┌─ The data
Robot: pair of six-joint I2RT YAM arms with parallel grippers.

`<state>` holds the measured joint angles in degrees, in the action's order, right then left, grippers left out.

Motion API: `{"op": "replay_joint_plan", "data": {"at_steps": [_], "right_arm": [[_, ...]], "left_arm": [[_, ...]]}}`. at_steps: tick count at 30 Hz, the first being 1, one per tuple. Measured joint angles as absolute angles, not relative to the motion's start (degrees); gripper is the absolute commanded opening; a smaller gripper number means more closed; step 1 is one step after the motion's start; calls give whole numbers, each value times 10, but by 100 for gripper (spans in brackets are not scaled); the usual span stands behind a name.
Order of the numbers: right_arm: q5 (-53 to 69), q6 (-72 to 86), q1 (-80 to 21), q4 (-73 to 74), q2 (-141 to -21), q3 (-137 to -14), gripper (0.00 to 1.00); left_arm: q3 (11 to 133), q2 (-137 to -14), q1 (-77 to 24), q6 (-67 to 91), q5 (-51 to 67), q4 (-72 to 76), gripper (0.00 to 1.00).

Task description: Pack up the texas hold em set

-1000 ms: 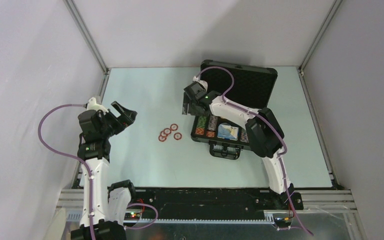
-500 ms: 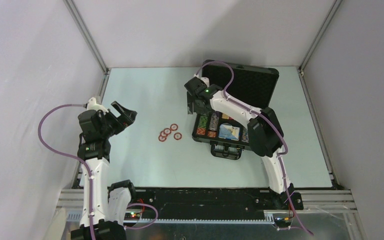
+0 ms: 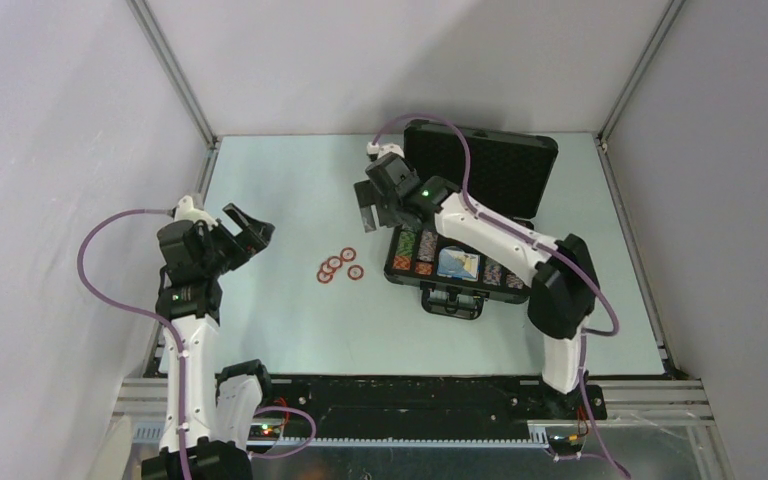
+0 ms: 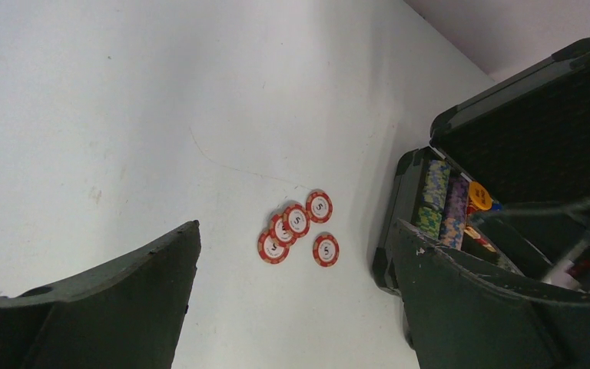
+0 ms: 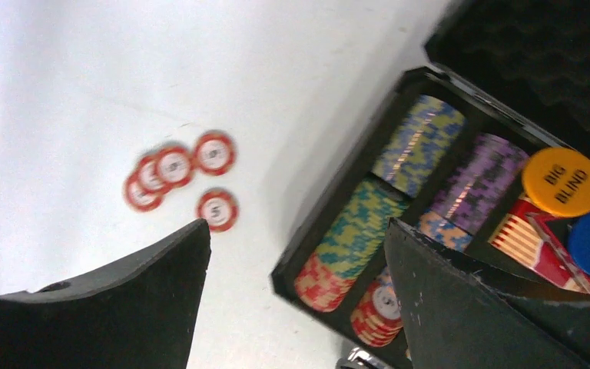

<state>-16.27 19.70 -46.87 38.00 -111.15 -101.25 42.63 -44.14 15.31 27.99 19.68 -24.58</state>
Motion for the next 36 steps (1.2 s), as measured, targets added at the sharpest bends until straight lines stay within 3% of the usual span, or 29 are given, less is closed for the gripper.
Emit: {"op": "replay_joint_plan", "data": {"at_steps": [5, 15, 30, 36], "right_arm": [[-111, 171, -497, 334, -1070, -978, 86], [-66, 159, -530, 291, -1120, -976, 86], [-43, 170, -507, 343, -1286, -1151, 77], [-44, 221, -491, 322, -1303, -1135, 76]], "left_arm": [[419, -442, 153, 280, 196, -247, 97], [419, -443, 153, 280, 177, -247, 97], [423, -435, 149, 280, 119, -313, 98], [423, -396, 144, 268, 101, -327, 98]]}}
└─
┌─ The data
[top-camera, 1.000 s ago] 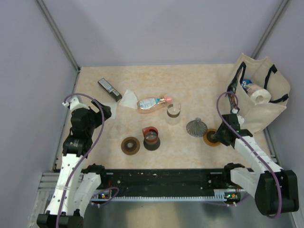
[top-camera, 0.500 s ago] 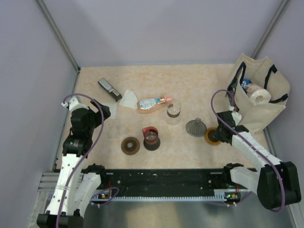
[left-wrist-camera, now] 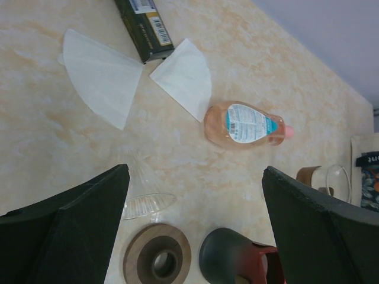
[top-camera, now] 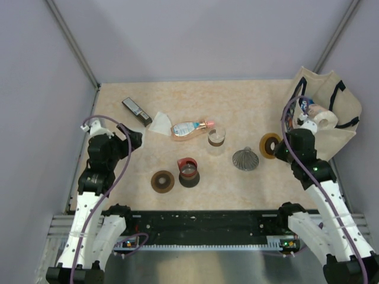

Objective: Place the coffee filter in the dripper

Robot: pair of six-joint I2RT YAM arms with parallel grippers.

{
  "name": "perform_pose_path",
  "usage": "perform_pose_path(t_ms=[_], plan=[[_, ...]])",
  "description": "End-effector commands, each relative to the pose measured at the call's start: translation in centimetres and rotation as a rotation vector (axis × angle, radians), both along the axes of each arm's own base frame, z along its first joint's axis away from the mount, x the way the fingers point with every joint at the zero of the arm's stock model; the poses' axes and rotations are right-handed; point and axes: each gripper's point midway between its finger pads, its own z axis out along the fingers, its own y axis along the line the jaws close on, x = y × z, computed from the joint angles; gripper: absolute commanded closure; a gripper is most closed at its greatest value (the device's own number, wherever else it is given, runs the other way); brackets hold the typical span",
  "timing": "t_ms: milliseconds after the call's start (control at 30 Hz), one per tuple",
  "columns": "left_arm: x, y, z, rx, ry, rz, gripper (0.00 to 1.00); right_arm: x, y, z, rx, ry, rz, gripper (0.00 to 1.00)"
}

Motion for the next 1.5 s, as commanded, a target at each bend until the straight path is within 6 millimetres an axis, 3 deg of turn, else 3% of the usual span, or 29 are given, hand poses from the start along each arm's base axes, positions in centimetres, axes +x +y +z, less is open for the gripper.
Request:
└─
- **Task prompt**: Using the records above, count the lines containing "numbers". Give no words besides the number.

- **Solution below**: 2